Chris Day, Managing Director at Christie + Co comments: “In our view, competent quality operators in both the corporate and individual sectors will weather the storm as far as the NLW is concerned, and will find ways to mitigate the impact either through economies of scale or innovative solutions.

“Whilst the implementation of the National Living Wage will undoubtedly create challenges within certain sectors, it would appear that most operators are proactively tackling it and drawing up inventive plans to limit the impact on their businesses.

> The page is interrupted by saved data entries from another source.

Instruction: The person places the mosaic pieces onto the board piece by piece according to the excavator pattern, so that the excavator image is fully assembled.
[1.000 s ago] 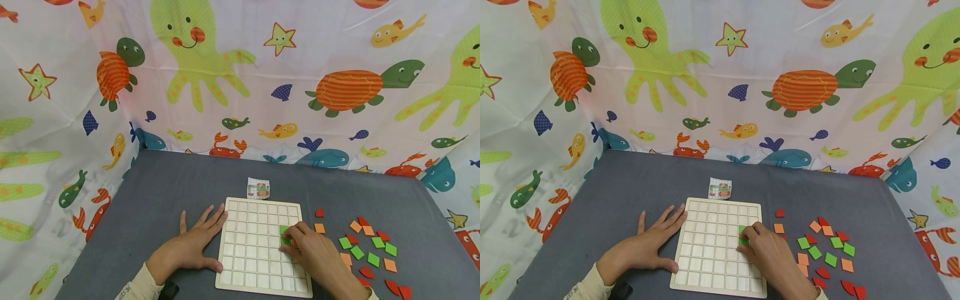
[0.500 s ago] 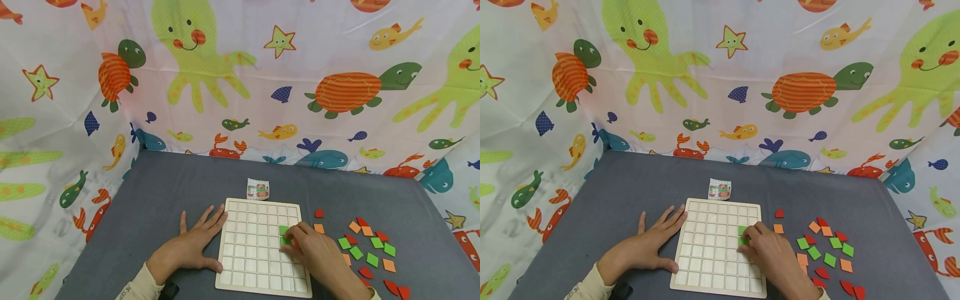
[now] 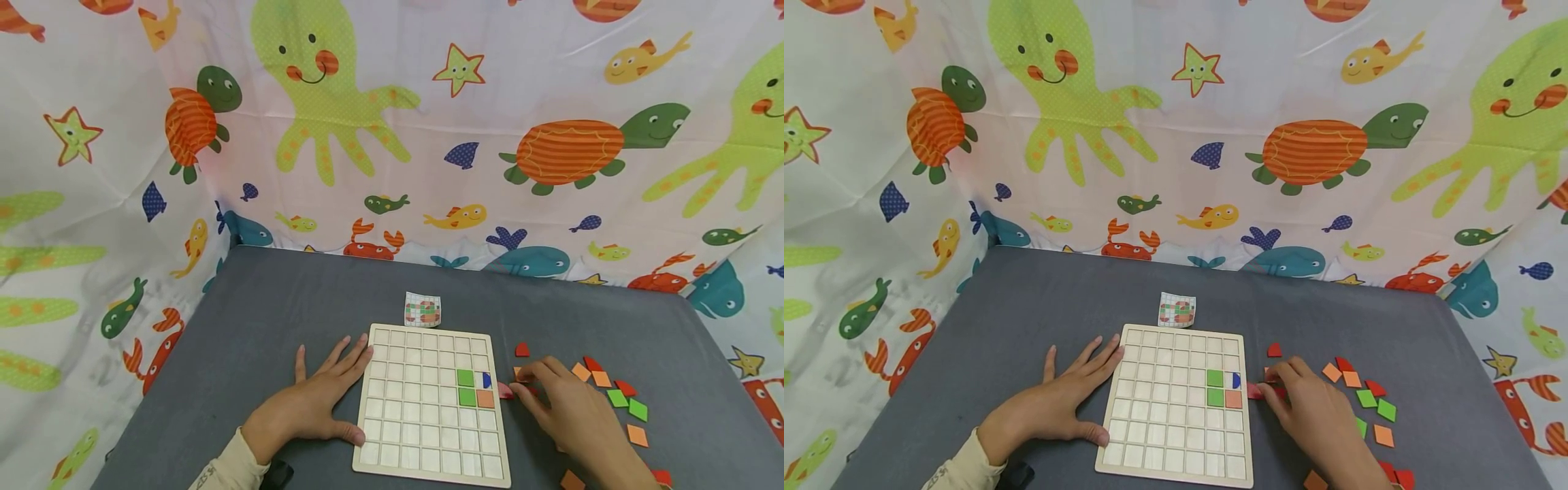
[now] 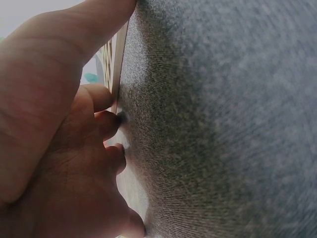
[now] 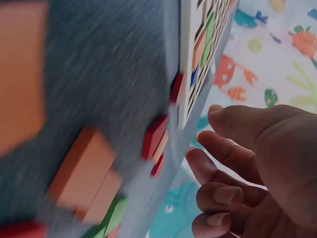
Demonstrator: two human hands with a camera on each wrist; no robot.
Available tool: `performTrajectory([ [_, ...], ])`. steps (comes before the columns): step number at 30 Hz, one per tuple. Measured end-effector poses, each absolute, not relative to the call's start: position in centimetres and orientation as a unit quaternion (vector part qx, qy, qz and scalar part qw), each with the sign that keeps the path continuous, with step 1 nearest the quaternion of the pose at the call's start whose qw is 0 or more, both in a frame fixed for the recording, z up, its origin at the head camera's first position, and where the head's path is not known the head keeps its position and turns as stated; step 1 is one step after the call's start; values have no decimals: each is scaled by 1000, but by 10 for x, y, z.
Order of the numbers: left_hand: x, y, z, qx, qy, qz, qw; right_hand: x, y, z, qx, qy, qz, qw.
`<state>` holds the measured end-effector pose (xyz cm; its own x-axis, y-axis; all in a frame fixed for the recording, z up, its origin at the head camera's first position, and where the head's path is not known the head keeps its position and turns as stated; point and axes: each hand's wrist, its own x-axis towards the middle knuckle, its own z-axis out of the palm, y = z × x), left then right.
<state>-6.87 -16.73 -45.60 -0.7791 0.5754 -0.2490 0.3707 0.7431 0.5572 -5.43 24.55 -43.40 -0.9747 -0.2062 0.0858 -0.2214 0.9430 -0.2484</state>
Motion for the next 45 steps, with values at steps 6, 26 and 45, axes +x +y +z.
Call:
performTrajectory([
  [6, -70, -166, -455, 262, 909, 248, 210, -50, 274, -435, 77, -989, 124, 4],
  [26, -69, -169, -456, 256, 913, 243, 203, -53, 303, -443, 12, -991, 100, -88],
  [45, -68, -166, -455, 261, 910, 247, 206, -51, 307, -446, 21, -992, 107, -65],
])
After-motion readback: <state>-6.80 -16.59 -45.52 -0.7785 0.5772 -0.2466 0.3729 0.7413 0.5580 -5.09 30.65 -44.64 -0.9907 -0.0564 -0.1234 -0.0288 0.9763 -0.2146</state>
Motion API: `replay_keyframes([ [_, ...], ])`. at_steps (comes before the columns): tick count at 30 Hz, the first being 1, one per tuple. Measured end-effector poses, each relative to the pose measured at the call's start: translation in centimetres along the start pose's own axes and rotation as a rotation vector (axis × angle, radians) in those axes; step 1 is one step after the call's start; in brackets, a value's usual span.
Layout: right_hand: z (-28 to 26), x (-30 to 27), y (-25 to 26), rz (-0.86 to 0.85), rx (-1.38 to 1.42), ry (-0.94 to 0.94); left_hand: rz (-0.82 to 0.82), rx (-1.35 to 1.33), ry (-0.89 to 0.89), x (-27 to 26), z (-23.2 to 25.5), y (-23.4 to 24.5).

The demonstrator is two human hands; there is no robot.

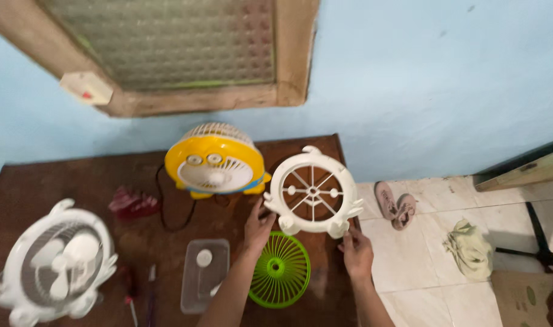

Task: The person uses a red-handled screwdriver to remove screws from the back of a white mini fan. They then detach the rear grille and set it aside, leaving the fan blades exposed.

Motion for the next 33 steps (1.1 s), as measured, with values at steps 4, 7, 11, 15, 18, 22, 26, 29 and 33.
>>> replay_keyframes([
  [4, -1.3, -4.1, -0.1, 0.147, -0.199, 0.356, 0.027, 0.153, -0.097, -6.5, 1.7, 4.2],
  [7, -2.6, -7.9, -2.6, 0.034, -0.229, 0.345, 0.068, 0.03, 0.082, -11.9, 1.8, 8.2],
  [11, -3.6, -13.1, -7.9, -0.232, -0.25, 0.442, 0.13, -0.14, 0.076, -17.7, 0.0, 13.6],
  [15, -3.0, -18.4, -14.2, -0.456, -0.313, 0.535, 0.224, -0.206, 0.052, -21.6, -2.6, 19.4],
  [18, -1.9, -22.6, -18.6, -0.617, -0.302, 0.533, 0.254, -0.19, 0.112, -24.4, -4.7, 24.4],
  [22, -1.1, -28.3, -24.8, -0.655, -0.413, 0.604, 0.27, -0.345, 0.06, -27.1, -6.4, 31.1],
  [26, 0.1, -33.6, -31.2, -0.729, -0.536, 0.594, 0.286, -0.354, 0.168, -29.4, -8.6, 37.9],
  [29, 0.8, -35.9, -36.8, -0.725, -0.569, 0.609, 0.304, -0.46, 0.185, -29.6, -10.0, 42.9],
  [33, 1.3, -37.3, -42.5, -0.627, -0.548, 0.607, 0.32, -0.493, 0.21, -30.5, -11.1, 47.2],
])
Point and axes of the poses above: each hand's wrist, its own x-axis towards the middle knuckle, its own y-axis out of the back of the hand, z = x × y, the point moved 3 cm from there along x, towards the middle knuckle
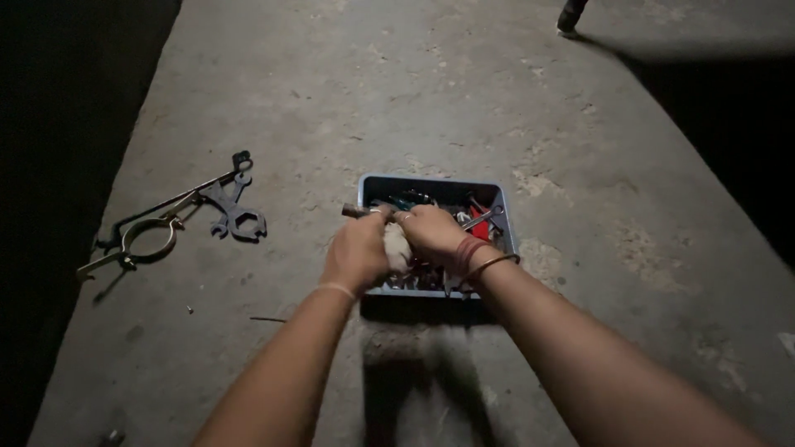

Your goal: The person cleans various metal tools, including wrenches, bolts, and brackets, with a cloth before placing them into a plastic tray.

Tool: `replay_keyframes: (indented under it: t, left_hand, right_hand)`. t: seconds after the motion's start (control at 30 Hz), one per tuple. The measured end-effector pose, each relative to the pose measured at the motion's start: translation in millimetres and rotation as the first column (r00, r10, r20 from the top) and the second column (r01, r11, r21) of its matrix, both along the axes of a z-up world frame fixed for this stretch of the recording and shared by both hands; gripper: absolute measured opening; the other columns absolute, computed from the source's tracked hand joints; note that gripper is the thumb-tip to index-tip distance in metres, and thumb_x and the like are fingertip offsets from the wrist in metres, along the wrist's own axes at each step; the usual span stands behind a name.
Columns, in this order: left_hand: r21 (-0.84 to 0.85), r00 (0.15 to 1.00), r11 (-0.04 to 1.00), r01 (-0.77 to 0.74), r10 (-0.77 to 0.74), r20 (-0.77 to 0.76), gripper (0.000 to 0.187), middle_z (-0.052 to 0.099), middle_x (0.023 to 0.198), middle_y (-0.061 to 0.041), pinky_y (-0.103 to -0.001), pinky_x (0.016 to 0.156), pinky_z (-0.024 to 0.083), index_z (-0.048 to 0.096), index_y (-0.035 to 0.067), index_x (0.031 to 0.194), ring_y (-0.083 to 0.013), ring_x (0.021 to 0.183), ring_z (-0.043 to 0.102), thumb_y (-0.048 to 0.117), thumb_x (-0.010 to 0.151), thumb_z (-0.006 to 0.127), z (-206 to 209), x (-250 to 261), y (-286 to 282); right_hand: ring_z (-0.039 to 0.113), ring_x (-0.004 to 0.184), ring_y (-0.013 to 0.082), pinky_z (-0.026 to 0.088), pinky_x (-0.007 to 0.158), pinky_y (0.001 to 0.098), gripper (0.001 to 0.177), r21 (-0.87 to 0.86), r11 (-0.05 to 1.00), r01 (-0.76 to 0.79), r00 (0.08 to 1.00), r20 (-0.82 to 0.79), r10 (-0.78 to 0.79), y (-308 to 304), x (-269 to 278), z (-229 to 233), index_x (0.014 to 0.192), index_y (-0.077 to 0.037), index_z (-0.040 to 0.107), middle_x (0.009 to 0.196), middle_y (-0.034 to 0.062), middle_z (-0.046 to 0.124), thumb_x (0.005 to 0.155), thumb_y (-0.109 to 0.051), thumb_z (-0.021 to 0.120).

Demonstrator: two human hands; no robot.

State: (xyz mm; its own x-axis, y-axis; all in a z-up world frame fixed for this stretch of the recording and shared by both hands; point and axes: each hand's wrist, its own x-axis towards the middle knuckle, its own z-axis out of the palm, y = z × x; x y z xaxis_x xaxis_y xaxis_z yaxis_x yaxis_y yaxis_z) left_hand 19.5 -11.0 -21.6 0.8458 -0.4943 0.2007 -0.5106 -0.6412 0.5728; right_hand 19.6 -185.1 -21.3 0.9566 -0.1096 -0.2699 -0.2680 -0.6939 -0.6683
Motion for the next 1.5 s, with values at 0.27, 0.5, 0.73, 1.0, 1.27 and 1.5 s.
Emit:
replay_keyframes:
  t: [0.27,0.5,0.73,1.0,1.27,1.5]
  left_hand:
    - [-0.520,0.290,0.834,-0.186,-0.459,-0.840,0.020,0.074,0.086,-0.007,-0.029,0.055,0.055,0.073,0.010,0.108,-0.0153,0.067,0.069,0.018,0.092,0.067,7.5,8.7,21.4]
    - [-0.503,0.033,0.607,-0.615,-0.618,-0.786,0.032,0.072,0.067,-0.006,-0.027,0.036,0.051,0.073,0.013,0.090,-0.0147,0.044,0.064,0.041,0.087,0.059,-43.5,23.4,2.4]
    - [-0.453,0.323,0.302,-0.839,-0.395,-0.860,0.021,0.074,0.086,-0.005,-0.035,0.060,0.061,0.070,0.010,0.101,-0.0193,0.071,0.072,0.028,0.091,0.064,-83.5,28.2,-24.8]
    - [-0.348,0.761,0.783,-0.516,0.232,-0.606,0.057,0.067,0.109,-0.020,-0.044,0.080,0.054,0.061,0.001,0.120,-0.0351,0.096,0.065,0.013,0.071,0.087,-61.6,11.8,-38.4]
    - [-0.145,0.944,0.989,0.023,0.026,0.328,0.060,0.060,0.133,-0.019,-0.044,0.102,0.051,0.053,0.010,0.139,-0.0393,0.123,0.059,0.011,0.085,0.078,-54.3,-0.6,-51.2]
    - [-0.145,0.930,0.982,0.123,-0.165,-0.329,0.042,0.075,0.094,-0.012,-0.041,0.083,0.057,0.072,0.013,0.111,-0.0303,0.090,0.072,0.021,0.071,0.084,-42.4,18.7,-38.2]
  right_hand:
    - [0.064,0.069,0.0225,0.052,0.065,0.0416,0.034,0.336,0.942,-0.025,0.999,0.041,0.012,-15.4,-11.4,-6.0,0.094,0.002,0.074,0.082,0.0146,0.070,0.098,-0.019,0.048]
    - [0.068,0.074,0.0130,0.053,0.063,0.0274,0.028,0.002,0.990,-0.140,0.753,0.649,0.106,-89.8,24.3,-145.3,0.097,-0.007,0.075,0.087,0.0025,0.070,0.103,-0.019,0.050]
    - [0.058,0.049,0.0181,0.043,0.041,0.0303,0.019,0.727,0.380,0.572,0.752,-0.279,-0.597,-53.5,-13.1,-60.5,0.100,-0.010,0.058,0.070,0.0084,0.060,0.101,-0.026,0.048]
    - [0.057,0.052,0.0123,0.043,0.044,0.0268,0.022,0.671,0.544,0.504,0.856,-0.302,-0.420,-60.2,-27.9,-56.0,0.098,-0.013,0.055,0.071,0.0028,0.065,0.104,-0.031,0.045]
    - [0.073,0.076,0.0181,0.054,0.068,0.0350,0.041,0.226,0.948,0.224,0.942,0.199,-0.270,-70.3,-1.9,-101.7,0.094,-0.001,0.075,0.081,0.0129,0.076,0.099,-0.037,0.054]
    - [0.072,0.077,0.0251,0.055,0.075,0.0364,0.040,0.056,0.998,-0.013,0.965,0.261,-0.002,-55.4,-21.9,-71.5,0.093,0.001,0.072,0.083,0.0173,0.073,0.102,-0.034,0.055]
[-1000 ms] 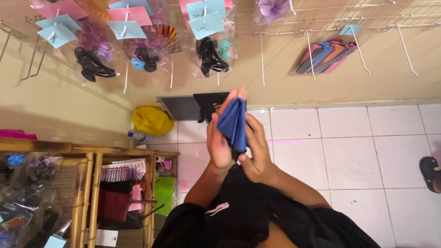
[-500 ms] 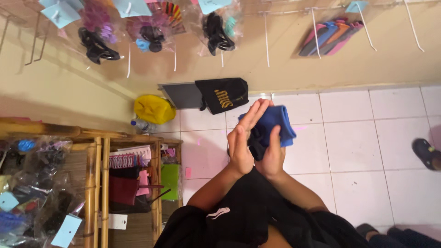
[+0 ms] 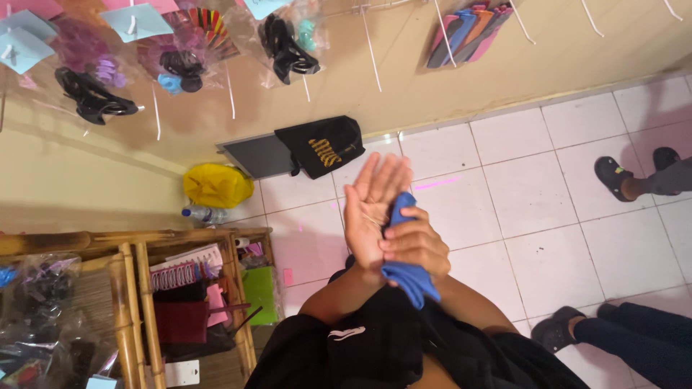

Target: The person organizes various hair accessories in a store, picking them up from a shelf, inspecting them, and then hanging them back onto a wall rack.

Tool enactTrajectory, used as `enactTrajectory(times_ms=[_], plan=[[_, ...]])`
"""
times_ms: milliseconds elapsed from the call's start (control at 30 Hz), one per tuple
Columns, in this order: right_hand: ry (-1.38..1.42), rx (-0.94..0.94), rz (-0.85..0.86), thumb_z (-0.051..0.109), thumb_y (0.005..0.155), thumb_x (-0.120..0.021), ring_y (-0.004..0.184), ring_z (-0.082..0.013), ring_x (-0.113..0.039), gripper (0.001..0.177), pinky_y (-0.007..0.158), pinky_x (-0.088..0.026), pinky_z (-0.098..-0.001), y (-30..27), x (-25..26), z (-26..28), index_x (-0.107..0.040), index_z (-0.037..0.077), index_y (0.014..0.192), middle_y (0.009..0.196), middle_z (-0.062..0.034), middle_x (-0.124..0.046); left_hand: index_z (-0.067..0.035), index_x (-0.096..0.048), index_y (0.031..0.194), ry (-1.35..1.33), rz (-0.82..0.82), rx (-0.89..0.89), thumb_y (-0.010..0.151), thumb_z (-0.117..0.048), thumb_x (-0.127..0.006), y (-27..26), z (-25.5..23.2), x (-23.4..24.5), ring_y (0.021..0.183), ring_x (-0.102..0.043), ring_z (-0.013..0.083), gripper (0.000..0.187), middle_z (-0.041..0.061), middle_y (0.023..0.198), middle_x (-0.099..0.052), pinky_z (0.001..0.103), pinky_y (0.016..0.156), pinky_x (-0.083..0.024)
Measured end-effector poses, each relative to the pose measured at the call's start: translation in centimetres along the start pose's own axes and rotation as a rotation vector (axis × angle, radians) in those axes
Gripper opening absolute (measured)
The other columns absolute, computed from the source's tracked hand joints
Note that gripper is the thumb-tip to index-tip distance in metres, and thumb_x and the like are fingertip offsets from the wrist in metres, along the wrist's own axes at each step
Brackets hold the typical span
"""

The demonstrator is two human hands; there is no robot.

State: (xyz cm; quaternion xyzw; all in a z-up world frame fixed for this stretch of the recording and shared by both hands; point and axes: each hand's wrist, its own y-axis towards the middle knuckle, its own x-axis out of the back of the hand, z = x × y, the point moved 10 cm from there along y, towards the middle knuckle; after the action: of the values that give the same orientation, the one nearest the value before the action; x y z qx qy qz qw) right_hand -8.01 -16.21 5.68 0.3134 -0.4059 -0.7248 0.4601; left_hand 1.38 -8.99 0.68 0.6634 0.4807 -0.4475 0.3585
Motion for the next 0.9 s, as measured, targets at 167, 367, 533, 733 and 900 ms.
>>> enactTrajectory(times_ms=[167,367,533,733,900], plan=[[0.04,0.073,0.334,0.037,0.09,-0.078,0.069,-0.0216,-0.068,0.038,0.085,-0.058,-0.0454,5.1,0.7,2.2,-0.066,0.003,0.078,0.072,-0.0064,-0.068,0.006,-0.041,0.156,0.142,0.116,0.131,0.118,-0.047,-0.02,-0.7,2.5,-2.3,0.131,-0.061,0.0332,0.069,0.021,0.13,-0.068,0.043,0.114,-0.043],[0.334,-0.061,0.27,0.048,0.094,-0.072,0.058,-0.0203,-0.062,0.051,0.073,-0.057,-0.0408,8.1,3.1,-1.2,-0.06,0.003,0.073,0.066,-0.0038,-0.062,0.007,-0.044,0.155,0.545,0.252,-0.096,0.119,-0.051,-0.024,-0.3,2.3,-4.9,0.135,-0.061,0.0325,0.071,0.025,0.135,-0.067,0.043,0.121,-0.043],[0.75,-0.605,0.074,0.056,0.096,-0.07,0.057,-0.0163,-0.05,0.059,0.065,-0.048,-0.036,5.2,4.1,-7.4,-0.053,0.006,0.068,0.061,-0.0035,-0.056,-0.004,-0.015,0.161,1.198,0.524,-0.909,0.113,-0.052,-0.028,-3.6,-2.5,-9.8,0.135,-0.057,0.0345,0.069,0.009,0.148,-0.054,0.056,0.113,-0.042],[0.934,-0.994,0.224,0.053,0.102,-0.066,0.065,-0.0168,-0.05,0.055,0.068,-0.046,-0.0373,-1.0,0.0,-9.4,-0.055,0.004,0.078,0.066,-0.0052,-0.055,-0.019,-0.001,0.167,1.492,0.646,-1.225,0.113,-0.041,-0.032,-6.1,-4.5,-10.3,0.135,-0.061,0.0379,0.066,0.002,0.137,-0.064,0.064,0.124,-0.034],[0.909,-1.059,-0.011,0.046,0.11,-0.057,0.085,-0.0201,-0.053,0.046,0.083,-0.047,-0.0378,-0.9,-3.3,-10.5,-0.055,0.001,0.098,0.09,-0.0079,-0.055,0.001,0.006,0.169,0.786,0.215,-0.713,0.126,-0.038,-0.022,-4.7,-7.4,-6.1,0.12,-0.071,0.0312,0.064,0.017,0.125,-0.075,0.06,0.133,-0.028]])
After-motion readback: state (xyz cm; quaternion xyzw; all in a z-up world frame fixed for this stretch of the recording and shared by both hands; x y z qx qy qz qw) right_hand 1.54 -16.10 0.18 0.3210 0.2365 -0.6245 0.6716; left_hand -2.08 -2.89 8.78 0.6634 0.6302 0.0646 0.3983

“Within the Care sector, those operators with leased models at full market rent will need to renegotiate their rental obligations to avoid the risk of forgoing their leases. Operators in other sectors with long term fixed price contracts will almost certainly experience difficulties going forward, but in most instances, operating margins should have enough of a cushion to absorb the impact, and quality operators will find innovative ways to offset this.  

“Across our sectors, it is likely that corporate operators will undergo strategic reviews of their estates and poorer performing units will come out of the corporate sphere and return to the individual sector.  We have already seen that there is a ready market waiting for such investment opportunities.”